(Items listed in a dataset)

----------------------------------------

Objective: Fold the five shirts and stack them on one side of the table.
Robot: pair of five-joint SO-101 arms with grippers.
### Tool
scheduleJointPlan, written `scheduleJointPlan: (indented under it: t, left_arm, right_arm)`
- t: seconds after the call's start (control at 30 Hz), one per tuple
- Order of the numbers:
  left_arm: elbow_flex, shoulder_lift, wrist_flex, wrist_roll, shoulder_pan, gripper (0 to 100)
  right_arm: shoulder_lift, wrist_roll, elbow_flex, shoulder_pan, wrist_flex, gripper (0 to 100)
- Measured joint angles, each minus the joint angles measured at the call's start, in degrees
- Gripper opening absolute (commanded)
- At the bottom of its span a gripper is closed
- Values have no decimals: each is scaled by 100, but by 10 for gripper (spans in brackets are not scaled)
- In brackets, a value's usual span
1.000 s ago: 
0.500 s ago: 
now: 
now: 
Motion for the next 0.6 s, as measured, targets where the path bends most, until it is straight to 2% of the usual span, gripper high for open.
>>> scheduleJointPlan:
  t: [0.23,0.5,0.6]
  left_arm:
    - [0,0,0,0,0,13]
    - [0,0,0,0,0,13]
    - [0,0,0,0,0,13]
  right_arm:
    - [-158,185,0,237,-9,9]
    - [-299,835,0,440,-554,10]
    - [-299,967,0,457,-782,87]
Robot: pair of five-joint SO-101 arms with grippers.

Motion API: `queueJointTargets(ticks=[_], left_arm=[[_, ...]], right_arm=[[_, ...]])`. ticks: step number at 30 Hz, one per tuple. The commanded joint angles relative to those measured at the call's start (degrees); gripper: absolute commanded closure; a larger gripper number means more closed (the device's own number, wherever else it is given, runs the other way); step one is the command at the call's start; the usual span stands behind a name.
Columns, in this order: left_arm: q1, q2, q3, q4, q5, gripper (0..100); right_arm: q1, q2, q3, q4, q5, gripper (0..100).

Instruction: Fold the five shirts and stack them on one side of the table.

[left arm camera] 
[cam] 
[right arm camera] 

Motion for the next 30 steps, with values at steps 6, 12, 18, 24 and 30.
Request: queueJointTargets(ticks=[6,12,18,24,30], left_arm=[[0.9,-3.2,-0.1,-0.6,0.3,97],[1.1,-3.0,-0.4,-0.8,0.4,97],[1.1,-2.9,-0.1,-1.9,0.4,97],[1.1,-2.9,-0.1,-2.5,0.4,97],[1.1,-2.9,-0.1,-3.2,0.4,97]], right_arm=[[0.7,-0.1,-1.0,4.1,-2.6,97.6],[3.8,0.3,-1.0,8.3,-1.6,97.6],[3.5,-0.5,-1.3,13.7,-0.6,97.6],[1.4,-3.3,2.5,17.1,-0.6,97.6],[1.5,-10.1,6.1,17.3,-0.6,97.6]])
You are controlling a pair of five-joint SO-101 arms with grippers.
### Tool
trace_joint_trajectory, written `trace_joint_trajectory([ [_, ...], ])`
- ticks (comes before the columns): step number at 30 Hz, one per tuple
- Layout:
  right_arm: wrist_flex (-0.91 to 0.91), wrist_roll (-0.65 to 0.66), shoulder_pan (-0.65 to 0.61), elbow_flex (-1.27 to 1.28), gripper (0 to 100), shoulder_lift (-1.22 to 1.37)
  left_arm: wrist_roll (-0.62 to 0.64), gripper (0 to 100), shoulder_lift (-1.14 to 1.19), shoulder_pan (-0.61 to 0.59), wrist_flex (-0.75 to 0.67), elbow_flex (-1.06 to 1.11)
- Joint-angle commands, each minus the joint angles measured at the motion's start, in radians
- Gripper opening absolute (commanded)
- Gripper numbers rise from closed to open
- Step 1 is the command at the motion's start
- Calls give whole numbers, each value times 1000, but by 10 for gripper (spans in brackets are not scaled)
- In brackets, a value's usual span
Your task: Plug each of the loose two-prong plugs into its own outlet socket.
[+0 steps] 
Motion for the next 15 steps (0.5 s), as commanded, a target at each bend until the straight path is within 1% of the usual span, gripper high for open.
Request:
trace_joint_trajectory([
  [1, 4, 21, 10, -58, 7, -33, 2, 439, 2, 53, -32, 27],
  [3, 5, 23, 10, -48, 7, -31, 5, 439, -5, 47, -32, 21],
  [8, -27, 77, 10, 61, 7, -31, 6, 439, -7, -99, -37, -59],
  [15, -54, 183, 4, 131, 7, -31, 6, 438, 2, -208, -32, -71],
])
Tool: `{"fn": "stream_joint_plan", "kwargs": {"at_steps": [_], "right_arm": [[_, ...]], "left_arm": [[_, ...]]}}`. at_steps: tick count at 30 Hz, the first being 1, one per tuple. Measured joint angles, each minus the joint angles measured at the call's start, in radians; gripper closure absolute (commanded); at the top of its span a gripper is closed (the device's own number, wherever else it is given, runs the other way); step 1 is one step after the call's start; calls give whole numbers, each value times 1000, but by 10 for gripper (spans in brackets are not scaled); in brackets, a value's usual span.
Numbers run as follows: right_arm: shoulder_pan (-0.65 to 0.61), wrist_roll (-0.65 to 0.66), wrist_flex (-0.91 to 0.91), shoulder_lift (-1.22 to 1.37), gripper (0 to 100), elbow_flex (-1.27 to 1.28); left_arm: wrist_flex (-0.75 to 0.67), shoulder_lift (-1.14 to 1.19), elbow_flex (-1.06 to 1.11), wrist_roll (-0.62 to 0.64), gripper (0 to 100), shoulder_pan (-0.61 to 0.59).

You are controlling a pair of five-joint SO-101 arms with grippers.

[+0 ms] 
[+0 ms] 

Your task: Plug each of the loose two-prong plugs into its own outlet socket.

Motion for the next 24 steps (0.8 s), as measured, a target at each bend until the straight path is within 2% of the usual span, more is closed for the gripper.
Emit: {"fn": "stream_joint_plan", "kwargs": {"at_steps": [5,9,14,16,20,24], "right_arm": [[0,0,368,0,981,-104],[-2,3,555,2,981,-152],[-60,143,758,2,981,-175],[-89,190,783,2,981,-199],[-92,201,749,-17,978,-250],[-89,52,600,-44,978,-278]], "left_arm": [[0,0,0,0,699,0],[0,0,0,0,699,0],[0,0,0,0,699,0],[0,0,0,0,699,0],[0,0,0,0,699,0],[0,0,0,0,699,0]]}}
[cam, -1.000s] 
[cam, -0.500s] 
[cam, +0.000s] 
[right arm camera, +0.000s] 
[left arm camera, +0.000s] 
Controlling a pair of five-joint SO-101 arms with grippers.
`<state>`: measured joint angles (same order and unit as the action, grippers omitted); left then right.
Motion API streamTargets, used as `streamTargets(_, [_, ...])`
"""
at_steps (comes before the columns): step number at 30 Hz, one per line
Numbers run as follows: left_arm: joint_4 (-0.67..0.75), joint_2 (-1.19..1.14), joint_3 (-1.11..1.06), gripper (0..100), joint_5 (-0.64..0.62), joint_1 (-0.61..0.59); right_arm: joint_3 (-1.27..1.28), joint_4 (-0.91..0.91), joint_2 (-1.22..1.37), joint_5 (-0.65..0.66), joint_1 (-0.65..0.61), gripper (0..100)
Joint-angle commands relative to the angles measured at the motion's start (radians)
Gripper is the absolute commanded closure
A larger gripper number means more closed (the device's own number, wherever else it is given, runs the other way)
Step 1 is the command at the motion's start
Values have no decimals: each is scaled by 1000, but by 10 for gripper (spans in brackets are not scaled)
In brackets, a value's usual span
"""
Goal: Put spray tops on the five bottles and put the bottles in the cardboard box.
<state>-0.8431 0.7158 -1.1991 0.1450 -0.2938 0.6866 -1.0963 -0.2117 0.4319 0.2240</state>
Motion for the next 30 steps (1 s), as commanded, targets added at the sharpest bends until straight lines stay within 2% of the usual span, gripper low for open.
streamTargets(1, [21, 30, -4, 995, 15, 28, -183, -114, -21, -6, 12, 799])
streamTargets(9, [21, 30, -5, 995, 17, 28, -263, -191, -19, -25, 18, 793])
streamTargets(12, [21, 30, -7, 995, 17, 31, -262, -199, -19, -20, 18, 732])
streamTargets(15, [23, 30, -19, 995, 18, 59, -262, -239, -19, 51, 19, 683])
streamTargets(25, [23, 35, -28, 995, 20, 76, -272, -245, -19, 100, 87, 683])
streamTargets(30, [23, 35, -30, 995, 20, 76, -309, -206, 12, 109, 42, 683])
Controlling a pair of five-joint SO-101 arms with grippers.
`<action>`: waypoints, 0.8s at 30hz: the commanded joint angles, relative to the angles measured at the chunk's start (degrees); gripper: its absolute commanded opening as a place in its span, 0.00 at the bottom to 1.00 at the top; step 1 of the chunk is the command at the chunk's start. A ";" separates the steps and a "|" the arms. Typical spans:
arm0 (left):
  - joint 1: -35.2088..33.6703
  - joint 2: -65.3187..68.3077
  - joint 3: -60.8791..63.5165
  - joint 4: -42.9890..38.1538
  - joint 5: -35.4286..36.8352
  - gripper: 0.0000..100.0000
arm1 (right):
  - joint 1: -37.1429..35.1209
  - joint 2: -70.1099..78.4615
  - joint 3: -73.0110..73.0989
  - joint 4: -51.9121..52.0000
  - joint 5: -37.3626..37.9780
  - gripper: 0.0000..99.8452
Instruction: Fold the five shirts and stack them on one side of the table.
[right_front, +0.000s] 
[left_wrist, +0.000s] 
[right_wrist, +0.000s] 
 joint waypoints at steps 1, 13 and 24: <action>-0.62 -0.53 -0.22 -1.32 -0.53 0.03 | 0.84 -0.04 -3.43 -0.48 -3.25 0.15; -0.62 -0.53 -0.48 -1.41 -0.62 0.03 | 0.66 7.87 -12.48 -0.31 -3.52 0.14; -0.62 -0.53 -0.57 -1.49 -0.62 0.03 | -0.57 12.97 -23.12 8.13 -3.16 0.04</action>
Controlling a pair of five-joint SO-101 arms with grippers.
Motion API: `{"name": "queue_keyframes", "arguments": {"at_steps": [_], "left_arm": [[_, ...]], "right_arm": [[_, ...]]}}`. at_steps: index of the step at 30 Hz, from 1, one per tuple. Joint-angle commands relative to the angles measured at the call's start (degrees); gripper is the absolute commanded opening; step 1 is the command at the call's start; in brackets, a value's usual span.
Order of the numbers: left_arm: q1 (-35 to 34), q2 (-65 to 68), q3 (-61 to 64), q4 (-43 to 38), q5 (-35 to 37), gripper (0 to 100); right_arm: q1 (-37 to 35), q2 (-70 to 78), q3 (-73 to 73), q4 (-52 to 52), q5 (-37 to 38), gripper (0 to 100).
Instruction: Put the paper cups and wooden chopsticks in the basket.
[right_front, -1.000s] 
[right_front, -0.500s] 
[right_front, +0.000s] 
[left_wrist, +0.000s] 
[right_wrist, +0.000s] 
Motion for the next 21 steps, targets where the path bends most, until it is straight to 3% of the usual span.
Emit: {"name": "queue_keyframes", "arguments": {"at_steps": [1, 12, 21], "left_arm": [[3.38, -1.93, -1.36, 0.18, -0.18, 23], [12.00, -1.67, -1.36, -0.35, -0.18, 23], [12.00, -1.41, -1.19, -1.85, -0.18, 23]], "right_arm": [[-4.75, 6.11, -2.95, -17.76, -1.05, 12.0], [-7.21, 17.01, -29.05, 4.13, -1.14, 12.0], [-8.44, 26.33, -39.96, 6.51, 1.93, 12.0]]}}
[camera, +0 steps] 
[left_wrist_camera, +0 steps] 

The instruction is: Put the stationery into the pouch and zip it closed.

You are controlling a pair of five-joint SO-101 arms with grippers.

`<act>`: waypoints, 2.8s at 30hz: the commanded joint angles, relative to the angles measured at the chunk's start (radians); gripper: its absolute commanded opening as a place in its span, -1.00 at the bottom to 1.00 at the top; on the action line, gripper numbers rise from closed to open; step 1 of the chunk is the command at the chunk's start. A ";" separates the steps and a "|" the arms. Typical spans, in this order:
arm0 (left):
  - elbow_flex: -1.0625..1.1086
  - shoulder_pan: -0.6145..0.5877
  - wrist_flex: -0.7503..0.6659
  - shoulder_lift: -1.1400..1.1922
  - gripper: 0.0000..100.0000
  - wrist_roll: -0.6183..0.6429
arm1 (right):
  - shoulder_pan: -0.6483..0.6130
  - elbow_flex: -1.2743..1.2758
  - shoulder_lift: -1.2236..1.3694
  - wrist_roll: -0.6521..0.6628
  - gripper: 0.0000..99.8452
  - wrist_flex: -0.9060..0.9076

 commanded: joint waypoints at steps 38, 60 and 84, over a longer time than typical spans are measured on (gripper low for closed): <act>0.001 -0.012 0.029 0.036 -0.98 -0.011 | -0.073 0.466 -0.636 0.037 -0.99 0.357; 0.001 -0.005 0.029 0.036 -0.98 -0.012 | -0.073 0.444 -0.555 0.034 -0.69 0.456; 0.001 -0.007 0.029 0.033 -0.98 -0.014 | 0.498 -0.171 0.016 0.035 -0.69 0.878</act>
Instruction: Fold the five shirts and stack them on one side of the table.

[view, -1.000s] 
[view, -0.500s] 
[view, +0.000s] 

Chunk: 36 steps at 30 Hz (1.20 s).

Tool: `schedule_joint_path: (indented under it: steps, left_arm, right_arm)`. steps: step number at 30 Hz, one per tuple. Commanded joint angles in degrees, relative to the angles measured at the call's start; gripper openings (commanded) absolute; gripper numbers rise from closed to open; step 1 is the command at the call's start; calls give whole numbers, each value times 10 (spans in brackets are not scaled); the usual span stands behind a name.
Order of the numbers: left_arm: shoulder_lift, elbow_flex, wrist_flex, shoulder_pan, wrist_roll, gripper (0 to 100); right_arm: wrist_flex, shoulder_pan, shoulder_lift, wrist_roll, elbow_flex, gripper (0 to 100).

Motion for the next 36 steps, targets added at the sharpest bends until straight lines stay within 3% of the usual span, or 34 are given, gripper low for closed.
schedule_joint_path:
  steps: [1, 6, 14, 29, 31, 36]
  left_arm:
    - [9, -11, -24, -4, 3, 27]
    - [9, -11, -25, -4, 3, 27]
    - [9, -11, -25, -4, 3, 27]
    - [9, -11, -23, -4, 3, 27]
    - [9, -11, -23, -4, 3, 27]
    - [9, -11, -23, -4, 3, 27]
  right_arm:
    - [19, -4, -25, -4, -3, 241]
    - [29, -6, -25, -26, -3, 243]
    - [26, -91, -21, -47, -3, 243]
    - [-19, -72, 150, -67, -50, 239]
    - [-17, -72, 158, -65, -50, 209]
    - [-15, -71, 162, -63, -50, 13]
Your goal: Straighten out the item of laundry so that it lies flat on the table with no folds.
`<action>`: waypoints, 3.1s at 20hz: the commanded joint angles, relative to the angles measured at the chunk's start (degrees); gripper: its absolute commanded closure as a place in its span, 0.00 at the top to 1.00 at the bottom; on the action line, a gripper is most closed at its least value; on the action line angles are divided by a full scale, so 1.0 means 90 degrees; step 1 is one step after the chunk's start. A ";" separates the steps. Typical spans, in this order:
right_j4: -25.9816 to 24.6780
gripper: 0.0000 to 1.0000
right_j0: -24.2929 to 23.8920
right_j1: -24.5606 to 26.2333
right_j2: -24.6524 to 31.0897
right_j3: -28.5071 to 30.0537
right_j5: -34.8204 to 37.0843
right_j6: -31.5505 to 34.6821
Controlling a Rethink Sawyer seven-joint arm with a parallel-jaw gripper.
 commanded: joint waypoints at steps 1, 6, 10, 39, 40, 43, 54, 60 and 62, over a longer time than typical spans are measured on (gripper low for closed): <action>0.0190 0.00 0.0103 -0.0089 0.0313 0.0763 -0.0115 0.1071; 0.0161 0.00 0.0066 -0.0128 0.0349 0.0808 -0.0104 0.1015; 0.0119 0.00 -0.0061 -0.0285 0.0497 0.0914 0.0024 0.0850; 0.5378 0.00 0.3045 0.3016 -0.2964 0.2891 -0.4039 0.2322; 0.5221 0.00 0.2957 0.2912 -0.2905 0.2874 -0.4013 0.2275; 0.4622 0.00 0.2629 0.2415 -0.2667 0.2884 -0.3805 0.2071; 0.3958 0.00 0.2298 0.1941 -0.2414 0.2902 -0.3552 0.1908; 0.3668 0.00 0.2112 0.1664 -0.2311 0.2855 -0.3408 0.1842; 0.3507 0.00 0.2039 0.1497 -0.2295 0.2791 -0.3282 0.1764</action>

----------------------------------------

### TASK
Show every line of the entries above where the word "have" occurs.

### REPLY
- Values have no decimals: each is scaled by 100, but by 10 for gripper (spans in brackets are not scaled)
Values have no decimals: each is scaled by 1000, but by 10 for gripper (spans in brackets are not scaled)

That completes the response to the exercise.